Action item:
Among the lines of the data below, count those that hold the word "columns". Answer with the number alone.

---- Records for this task

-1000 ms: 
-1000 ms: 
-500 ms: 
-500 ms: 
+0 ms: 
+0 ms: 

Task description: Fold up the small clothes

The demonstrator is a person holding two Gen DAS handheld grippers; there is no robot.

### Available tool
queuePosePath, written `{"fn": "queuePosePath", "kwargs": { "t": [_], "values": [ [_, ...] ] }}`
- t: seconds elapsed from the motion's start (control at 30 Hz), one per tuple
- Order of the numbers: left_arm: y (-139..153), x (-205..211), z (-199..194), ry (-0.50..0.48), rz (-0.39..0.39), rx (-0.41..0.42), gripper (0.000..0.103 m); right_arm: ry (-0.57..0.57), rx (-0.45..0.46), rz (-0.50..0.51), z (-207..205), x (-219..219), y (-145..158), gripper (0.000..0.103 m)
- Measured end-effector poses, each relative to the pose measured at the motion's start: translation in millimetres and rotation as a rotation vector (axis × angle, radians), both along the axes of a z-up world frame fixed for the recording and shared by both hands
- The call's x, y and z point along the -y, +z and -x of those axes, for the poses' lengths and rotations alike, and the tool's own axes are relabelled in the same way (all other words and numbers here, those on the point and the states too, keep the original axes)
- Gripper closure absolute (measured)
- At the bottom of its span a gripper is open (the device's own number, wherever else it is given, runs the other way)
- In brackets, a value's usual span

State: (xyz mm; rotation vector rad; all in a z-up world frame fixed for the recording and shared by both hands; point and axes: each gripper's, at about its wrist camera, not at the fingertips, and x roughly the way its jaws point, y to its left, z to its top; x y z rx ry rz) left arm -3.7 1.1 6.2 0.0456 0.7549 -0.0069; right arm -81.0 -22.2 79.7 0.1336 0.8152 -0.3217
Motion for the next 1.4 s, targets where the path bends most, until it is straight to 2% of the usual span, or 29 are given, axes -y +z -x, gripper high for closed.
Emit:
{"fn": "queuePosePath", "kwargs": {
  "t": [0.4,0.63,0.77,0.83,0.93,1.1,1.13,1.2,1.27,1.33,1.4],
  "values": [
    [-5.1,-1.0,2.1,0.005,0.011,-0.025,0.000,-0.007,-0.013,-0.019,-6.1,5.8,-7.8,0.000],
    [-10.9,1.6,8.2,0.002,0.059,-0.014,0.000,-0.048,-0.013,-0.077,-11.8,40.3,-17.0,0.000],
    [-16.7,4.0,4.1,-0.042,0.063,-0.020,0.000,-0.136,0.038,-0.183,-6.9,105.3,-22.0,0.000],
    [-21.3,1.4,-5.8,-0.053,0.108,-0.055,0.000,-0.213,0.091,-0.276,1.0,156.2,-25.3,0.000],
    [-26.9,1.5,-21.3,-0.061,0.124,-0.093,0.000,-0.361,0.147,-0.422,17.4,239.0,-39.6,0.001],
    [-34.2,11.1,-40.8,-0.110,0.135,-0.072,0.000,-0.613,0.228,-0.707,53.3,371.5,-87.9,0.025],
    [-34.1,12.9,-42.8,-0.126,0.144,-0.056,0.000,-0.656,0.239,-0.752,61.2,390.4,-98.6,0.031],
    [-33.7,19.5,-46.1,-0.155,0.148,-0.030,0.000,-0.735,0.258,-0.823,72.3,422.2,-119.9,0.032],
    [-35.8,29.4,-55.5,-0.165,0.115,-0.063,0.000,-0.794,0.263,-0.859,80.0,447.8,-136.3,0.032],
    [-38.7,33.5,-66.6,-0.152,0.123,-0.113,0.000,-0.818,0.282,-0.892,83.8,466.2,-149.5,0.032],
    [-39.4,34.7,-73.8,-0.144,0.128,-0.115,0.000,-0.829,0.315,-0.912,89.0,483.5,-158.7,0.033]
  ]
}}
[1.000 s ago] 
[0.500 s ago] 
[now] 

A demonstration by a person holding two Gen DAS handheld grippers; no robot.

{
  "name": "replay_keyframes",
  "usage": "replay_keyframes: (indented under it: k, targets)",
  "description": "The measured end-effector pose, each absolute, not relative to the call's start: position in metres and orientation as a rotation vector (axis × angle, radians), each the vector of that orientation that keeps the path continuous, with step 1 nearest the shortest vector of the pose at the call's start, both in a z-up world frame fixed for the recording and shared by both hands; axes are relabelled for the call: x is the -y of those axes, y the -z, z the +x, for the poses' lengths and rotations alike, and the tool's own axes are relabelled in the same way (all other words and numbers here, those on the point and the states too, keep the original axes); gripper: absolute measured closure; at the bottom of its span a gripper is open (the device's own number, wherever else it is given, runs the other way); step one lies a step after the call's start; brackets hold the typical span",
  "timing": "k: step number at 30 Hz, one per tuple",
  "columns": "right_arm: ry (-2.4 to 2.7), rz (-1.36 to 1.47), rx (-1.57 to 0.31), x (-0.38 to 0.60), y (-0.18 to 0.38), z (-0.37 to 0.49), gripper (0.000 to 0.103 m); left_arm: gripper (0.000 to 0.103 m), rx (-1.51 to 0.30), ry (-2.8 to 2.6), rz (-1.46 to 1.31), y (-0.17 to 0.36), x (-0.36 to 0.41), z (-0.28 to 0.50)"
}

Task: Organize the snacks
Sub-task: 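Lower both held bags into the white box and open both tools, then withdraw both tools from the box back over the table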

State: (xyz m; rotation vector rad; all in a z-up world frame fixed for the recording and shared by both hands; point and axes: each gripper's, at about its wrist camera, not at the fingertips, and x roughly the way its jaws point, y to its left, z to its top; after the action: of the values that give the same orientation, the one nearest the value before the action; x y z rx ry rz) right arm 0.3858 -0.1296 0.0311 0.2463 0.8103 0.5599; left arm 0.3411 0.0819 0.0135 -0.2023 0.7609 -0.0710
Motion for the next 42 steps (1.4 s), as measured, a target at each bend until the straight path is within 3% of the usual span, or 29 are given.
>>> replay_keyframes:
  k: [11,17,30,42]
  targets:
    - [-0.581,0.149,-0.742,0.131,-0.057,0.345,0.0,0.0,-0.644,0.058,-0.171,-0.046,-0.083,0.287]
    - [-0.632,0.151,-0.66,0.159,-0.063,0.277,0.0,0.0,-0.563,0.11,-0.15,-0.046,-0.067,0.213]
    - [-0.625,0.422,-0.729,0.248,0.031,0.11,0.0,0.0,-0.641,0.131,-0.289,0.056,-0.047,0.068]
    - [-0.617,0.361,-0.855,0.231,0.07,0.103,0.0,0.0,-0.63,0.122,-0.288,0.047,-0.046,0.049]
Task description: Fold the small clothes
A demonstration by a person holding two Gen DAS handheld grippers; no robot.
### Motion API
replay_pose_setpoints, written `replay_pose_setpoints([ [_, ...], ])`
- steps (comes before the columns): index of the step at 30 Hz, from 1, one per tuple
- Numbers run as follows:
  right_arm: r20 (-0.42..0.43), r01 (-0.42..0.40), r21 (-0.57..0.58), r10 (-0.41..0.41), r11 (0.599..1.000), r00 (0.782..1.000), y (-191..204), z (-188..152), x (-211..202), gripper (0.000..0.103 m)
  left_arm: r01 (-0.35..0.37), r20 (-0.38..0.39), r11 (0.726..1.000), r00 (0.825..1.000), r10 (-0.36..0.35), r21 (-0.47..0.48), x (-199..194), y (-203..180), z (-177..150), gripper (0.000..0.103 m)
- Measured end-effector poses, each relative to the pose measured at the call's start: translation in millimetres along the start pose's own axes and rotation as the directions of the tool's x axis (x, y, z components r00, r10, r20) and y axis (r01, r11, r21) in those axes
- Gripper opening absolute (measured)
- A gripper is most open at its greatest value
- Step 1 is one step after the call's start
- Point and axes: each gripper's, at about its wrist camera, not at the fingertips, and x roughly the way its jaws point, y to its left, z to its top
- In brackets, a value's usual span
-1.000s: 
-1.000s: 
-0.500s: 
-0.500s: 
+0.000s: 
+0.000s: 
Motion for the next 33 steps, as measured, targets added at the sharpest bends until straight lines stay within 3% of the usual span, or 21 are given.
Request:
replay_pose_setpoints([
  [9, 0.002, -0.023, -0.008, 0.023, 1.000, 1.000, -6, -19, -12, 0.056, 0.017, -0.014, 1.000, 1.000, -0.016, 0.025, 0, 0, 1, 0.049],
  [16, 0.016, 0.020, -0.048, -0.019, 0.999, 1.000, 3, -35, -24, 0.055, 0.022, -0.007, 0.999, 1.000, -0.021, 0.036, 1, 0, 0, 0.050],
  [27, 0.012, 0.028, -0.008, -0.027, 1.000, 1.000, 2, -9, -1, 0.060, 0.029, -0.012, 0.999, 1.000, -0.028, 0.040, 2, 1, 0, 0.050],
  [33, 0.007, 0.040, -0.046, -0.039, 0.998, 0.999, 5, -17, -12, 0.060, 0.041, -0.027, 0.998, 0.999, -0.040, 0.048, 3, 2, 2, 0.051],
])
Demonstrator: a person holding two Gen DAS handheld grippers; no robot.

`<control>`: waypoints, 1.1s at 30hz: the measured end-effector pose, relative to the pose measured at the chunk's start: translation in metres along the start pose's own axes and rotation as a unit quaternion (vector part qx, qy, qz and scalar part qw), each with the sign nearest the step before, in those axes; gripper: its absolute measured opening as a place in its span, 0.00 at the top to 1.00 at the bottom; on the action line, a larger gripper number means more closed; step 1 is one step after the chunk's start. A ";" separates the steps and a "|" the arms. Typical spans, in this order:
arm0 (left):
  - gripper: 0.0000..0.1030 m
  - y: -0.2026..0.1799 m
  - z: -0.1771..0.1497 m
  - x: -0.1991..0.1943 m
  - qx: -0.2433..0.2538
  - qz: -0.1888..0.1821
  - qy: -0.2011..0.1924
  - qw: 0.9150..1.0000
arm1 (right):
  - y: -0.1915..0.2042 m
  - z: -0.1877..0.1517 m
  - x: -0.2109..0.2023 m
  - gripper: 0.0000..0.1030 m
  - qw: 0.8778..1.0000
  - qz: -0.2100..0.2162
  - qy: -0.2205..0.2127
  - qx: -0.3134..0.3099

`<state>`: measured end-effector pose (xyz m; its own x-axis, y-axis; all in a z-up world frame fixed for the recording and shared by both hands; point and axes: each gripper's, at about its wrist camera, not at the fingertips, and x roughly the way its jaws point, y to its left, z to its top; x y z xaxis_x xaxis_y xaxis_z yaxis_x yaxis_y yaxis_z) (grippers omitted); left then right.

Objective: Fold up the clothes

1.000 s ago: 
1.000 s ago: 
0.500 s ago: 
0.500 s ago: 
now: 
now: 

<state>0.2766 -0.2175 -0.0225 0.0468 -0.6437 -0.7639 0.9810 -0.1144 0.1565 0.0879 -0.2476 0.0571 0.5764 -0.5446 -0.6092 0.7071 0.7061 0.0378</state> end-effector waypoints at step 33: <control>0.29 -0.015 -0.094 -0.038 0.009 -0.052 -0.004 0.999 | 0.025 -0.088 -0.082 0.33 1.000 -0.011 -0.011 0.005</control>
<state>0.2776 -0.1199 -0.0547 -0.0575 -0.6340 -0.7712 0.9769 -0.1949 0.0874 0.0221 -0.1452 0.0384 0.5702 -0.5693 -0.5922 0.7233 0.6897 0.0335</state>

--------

Worked solution:
2